Hi All, I thought I'd raise this topic just to get some ideas out there. At the moment I see two areas that I'd like to see addressed. 1. Documentation editor. This would involve looking at the generated documentation and it's organization/coverage as well such things as style and maybe reviewing stuff on the documentation site. This would be more technical writing than coding. 2. Test coverage. There are a lot of areas of numpy that are not well tested as well as some tests that are still doc tests and should probably be updated. This is a substantial amount of work and would require some familiarity with numpy as well as a willingness to ping developers for clarification of some topics. Thoughts? Chuck
On Thu, Dec 29, 2011 at 9:50 PM, Charles R Harris <charlesr.harris@gmail.com
wrote:
Hi All,
I thought I'd raise this topic just to get some ideas out there. At the moment I see two areas that I'd like to see addressed.
1. Documentation editor. This would involve looking at the generated documentation and it's organization/coverage as well such things as style and maybe reviewing stuff on the documentation site. This would be more technical writing than coding. 2. Test coverage. There are a lot of areas of numpy that are not well tested as well as some tests that are still doc tests and should probably be updated. This is a substantial amount of work and would require some familiarity with numpy as well as a willingness to ping developers for clarification of some topics.
Thoughts?
First thought: very useful, but probably not GSOC topics by themselves. For a very good student, I'd think topics like implementing NA bit masks or improved user-defined dtypes would be interesting. In SciPy there's also a lot to do, and that's probably a better project for students who prefer to work in Python. Thanks for bringing this up. Last year we missed the boat, it would be good to get one or more slots this year. Ralf
On Thu, Dec 29, 2011 at 4:36 PM, Ralf Gommers <ralf.gommers@googlemail.com> wrote:
On Thu, Dec 29, 2011 at 9:50 PM, Charles R Harris <charlesr.harris@gmail.com> wrote:
Hi All,
I thought I'd raise this topic just to get some ideas out there. At the moment I see two areas that I'd like to see addressed.
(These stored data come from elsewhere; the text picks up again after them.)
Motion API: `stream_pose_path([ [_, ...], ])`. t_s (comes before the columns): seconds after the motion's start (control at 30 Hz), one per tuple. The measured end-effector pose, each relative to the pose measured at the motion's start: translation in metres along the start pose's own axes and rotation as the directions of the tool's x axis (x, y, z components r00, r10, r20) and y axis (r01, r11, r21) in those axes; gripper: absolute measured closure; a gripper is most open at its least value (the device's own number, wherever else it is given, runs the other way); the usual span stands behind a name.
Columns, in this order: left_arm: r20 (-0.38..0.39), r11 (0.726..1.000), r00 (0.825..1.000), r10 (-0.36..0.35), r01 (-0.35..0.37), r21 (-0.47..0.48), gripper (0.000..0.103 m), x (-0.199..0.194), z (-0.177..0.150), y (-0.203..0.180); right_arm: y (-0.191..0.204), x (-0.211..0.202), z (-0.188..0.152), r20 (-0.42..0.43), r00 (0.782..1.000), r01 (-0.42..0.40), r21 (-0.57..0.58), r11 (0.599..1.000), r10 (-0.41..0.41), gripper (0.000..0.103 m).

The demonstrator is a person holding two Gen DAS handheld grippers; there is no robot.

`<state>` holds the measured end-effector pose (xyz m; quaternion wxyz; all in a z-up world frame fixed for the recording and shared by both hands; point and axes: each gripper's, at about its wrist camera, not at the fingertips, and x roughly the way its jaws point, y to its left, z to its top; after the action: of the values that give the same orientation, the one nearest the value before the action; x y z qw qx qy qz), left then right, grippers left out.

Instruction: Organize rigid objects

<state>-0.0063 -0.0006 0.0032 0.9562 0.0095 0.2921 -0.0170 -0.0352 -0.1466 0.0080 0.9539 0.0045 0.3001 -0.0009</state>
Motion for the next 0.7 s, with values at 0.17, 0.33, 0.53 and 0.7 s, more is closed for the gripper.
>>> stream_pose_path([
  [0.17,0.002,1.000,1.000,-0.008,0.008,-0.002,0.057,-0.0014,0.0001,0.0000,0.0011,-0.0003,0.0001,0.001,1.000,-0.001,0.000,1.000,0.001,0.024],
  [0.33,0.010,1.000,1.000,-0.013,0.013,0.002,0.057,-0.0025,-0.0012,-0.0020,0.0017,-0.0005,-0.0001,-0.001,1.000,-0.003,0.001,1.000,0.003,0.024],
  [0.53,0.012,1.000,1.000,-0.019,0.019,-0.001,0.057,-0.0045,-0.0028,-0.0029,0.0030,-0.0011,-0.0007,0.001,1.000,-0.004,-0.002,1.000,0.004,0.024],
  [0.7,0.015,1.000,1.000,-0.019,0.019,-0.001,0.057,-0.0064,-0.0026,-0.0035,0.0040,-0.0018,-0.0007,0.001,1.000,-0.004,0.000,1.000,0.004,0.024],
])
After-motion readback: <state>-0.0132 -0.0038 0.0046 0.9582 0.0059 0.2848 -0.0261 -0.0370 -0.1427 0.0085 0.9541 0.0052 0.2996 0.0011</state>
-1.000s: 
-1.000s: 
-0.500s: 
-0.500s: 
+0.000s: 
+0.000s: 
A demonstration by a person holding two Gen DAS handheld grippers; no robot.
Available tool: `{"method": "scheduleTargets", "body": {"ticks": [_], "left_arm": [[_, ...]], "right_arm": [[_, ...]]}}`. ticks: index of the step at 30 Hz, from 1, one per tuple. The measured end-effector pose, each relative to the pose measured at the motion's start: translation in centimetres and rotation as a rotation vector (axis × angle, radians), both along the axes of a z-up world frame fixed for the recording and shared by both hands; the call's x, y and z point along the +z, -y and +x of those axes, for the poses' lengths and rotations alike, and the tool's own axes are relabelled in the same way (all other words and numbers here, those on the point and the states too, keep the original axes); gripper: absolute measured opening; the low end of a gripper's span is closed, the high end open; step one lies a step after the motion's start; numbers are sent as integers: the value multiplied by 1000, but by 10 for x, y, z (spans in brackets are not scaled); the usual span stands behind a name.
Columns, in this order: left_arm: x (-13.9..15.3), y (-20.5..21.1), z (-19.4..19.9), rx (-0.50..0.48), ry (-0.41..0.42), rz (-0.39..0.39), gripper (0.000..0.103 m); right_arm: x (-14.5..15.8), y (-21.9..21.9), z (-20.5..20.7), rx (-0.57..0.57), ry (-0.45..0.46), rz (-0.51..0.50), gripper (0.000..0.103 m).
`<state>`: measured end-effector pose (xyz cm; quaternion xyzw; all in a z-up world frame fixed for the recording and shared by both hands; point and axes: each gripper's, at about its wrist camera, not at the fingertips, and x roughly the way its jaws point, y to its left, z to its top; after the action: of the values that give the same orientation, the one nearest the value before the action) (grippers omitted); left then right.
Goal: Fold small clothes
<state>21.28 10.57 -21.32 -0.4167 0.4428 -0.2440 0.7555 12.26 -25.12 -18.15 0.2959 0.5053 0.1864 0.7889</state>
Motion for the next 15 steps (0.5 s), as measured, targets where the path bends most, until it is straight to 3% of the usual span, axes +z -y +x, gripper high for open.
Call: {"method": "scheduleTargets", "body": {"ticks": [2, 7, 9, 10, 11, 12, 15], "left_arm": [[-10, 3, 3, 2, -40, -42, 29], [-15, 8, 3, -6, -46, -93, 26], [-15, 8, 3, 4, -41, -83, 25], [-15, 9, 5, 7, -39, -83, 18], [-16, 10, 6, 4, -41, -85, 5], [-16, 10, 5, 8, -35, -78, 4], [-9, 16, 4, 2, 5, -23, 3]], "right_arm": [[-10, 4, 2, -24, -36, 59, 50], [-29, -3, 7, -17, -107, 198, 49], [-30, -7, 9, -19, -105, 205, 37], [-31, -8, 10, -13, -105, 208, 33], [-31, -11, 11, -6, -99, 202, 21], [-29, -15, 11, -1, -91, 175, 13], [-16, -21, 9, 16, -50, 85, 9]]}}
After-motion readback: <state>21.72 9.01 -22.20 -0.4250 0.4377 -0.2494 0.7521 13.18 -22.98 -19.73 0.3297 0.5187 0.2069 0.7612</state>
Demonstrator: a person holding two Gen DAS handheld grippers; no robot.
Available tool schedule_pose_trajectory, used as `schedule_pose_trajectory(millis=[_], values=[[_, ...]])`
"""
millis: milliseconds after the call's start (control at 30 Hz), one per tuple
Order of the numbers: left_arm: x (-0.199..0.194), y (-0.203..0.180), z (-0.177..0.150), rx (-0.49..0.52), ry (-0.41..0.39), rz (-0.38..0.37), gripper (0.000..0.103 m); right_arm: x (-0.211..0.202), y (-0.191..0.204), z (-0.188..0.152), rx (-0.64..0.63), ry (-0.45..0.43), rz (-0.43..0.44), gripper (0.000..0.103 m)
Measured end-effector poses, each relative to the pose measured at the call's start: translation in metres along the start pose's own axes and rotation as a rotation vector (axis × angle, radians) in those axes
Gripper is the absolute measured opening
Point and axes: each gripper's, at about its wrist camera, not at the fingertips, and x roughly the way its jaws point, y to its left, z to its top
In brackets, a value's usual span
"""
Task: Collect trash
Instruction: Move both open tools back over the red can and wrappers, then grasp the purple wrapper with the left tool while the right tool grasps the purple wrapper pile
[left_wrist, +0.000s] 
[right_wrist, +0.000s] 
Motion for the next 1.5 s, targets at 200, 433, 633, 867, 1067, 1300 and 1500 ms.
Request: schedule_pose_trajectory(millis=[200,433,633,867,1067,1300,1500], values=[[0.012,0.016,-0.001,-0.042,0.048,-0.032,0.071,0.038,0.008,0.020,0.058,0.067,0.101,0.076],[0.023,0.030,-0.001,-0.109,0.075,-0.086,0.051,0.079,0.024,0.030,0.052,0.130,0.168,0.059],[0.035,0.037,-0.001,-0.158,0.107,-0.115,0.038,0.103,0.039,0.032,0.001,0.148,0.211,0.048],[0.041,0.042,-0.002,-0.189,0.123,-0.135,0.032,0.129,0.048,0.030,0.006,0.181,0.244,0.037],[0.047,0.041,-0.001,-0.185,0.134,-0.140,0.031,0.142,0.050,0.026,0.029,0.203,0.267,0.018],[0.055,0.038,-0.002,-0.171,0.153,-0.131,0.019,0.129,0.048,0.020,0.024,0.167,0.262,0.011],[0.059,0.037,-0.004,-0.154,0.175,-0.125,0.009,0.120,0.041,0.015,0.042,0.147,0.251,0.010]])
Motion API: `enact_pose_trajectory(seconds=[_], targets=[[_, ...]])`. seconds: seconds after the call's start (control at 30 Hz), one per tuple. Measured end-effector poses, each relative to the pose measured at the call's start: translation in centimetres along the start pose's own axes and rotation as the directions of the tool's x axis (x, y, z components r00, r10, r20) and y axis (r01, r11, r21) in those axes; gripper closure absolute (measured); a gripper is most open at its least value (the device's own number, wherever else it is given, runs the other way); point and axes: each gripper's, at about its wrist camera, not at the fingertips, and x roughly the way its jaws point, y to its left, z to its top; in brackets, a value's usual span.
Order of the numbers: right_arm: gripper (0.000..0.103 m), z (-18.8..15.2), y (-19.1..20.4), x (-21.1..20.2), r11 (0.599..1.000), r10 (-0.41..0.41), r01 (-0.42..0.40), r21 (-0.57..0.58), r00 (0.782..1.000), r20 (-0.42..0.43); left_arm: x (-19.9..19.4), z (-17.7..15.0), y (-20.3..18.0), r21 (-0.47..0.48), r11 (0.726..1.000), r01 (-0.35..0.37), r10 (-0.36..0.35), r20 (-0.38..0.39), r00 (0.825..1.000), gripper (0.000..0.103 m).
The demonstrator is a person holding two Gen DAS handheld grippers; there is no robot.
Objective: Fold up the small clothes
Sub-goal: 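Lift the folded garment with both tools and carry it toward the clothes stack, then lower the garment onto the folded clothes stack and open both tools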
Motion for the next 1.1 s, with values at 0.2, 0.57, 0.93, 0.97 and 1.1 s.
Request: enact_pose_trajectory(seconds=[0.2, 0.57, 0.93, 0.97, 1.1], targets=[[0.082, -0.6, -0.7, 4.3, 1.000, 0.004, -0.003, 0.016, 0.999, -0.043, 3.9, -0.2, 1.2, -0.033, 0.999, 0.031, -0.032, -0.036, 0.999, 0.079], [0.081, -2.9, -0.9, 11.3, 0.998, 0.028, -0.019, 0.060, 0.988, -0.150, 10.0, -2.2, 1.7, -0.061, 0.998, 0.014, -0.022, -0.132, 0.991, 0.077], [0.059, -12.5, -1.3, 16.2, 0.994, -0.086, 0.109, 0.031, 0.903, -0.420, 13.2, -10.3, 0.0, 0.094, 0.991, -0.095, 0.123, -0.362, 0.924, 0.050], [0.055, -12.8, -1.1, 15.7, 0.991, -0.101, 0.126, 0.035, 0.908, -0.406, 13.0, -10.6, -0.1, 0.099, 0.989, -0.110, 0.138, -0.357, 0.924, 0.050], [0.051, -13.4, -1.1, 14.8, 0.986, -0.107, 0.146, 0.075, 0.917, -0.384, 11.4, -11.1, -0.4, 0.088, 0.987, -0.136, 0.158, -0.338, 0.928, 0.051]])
Documentation editor. This would involve looking at the generated documentation and it's organization/coverage as well such things as style and maybe reviewing stuff on the documentation site. This would be more technical writing than coding. Test coverage. There are a lot of areas of numpy that are not well tested as well as some tests that are still doc tests and should probably be updated. This is a substantial amount of work and would require some familiarity with numpy as well as a willingness to ping developers for clarification of some topics.
Thoughts?
First thought: very useful, but probably not GSOC topics by themselves.
For a very good student, I'd think topics like implementing NA bit masks or improved user-defined dtypes would be interesting. In SciPy there's also a lot to do, and that's probably a better project for students who prefer to work in Python.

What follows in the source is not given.